Video Generation Models are zero-shot learners

We dove deep into the VEO3 paper, which claims that video generation models can act as zero-shot vision foundation models. Think GPT-3, but for vision. We ran our own experiments with VEO3, WAN, and SORA2 to see if this emergent behavior is unique to VEO3 or something broader. Turns out, all models show impressive capabilities in perception, modeling, and manipulation tasks, but VEO3 consistently outperforms on reasoning tasks. Whether that’s due to the model itself or the Gemini-2.5-pro prompt rewriter remains an open question.

Introduction

If you’ve ever wondered how those AI-generated videos on social media come to life, here’s the quick version: video generation models take a piece of text (sometimes paired with an image) and generate short videos, typically under 10 seconds, based on that input.

The architecture behind these models is fascinating. They’re built on diffusion-based systems, which are essentially an extension of what powers image generation models like Stable Diffusion. The key difference? A 3D convolutional VAE that encodes not just spatial information, but the temporal aspect of videos as well. In other words, it understands how things change over time, not just how they look in a single frame.

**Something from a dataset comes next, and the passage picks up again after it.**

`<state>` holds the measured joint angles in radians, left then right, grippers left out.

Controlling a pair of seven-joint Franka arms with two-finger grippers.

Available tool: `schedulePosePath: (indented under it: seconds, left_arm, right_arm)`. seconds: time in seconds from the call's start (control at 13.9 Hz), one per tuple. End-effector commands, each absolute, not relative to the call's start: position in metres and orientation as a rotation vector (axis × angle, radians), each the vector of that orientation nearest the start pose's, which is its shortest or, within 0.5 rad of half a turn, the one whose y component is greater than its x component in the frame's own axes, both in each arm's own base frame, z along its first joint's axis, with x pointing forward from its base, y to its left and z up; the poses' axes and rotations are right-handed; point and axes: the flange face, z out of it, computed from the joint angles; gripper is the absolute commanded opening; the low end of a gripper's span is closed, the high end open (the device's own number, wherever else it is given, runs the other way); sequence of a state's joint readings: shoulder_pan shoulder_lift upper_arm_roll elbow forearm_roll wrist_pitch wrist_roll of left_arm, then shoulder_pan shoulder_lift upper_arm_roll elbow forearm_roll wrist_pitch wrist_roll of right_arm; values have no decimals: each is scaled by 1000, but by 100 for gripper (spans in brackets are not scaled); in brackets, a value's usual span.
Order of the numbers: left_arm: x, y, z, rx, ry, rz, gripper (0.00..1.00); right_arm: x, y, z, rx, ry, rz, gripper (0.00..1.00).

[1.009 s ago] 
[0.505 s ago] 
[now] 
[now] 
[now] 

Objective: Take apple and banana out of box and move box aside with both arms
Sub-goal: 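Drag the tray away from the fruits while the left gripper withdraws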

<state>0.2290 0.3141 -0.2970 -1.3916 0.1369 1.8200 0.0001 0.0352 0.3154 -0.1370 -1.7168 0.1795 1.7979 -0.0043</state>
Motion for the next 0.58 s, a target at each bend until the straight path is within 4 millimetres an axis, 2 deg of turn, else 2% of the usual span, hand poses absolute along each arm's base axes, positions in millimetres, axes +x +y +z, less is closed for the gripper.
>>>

Here’s how it works: typical diffusion models start with a noisy image and, in a step-wise fashion, remove the noise to generate a clean, coherent image. During this denoising process, you can add conditional elements that influence the outcome. For example, if you provide a text prompt, the model removes noise in a way that ensures the final image aligns with that prompt. Video generation models take this concept further. Instead of conditioning on just a text prompt, they also factor in a starting image and previous frames in the video sequence.

Picture it like this: you start with a noisy image, a text prompt, and maybe an initial image. The model generates the first frame by denoising in the style dictated by the text and image. That becomes frame one. For frame two, the model repeats the denoising process, but now it conditions on the text prompt and the frame it just generated. This continues for every subsequent frame. Each new frame is influenced by the one before it, creating a coherent sequence that flows naturally from start to finish.

It’s a clever approach that allows these models to generate videos that feel cohesive and, in many cases, surprisingly realistic.